Rufinamide Lacosamide Brivaracetam. ?. 20. Pregabalin. Zonisamide. Levetiracetam.
Oxcarbazepine. Tiagabine. 15. Fosphenytoin. Topiramate. In addition, there is currently no drug
available which prevents the development of epilepsy, e.g. after head trauma. Thus, there is an unmet
need for safer and more effective drugs, especially for chronic, drug-resistant epilepsy. Some of
these drugs have the potential to become drugs of first choice in newly diagnosed epilepsy. Along
with pancuronium bromide and potassium chloride, thiopental is used in 34 states of the U.S. to
execute prisoners by lethal injection. Ineligible companies are organizations whose primary business
is producing, marketing, selling, re-selling, or distributing healthcare products used by or on patients.
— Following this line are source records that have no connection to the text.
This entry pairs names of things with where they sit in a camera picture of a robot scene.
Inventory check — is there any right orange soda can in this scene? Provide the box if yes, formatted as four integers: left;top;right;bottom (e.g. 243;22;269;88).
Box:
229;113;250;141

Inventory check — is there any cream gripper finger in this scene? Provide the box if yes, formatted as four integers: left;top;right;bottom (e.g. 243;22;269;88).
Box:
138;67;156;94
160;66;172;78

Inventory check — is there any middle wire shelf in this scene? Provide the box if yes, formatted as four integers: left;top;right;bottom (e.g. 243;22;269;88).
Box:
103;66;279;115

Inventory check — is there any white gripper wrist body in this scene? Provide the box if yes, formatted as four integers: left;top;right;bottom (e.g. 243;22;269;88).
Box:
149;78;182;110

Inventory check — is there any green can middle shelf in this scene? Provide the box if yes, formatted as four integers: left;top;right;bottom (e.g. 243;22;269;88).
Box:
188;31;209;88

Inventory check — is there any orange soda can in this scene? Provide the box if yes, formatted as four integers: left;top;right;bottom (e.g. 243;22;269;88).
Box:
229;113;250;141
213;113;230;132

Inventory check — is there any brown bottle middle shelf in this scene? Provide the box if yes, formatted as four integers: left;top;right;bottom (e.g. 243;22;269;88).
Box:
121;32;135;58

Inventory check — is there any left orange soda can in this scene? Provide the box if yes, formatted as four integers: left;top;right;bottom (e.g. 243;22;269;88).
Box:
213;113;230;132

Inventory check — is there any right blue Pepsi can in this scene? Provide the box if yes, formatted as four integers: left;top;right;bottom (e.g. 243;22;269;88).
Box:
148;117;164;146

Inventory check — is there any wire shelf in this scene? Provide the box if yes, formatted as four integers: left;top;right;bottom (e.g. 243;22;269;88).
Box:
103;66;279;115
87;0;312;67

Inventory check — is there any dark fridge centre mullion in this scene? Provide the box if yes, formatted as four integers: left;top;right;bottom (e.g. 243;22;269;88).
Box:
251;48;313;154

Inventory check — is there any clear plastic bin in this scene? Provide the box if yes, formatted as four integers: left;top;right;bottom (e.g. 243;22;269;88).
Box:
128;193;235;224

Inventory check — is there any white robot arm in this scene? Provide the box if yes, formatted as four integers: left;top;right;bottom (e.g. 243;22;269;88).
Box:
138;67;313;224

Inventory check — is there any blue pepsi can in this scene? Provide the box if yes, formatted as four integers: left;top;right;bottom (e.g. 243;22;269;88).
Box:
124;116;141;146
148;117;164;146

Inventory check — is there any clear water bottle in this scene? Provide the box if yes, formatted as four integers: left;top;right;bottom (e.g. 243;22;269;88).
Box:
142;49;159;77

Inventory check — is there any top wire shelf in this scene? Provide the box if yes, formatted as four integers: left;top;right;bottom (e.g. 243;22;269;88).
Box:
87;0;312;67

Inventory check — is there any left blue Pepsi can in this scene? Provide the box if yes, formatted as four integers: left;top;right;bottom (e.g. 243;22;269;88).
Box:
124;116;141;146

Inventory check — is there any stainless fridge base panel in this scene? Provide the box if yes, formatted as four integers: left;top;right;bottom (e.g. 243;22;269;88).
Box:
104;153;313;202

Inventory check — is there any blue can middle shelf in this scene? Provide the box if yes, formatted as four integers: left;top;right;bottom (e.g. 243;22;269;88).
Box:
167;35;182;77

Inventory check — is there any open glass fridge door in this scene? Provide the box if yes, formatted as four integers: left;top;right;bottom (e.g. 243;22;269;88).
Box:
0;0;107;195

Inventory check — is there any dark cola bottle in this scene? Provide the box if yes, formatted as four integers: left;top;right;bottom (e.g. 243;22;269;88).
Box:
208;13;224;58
Many antiepileptic drugs, including carbamazepine, lamotrigine, phenytoin, and topiramate, prolong
the time that the sodium channel’s inactivation gate remains closed, and this delays the formation of
the next action potential. Other situations when drugs can worsen seizures are when AEDs are
rapidly withdrawn—especially benzodiazepines and phenobarbital. 22 This observation is based on
retrospective data and needs more evaluation. It is not a disease, it is a syndrome ( what is the
difference ). Seizure. Etiology. Idiopathic. Symptomatic. Inherited abnormality in the C.N.S. Novel
antiepileptic drugs, mainly associated with an inhibition of voltage-dependent sodium channels are
lamotrigine and oxcarbazepine. INTERACTIONS Carbamazepine is a potent inducer of cytochrome
P450 enzymes that metabolize a wide range of drugs. The type of seizure determines the choice of
drug. It is however a schedule II drug due to dependency. But, due to the limited data available on
the generic substitution of AEDs in migraine patients, and no such recommendations from the
headache organizations (American Academy of Neurology and American Headache Society), we
mainly focused on the potential problems and recommendations regarding generic substitution of
AEDs in epilepsy patients. Generalized absence seizures, or petit mal seizures, are characterized by
abrupt loss of consciousness and decreased muscle tone, and they can include a mild clonic
component, automatisms, and autonomic effects. The newer agents, such as lamotrigine, topiramate,
tiagabine, levetiracetam, zonisamide, and pregabalin, are considered adjunct agents and primarily
used in combination with older drugs for the treatment of partial seizures.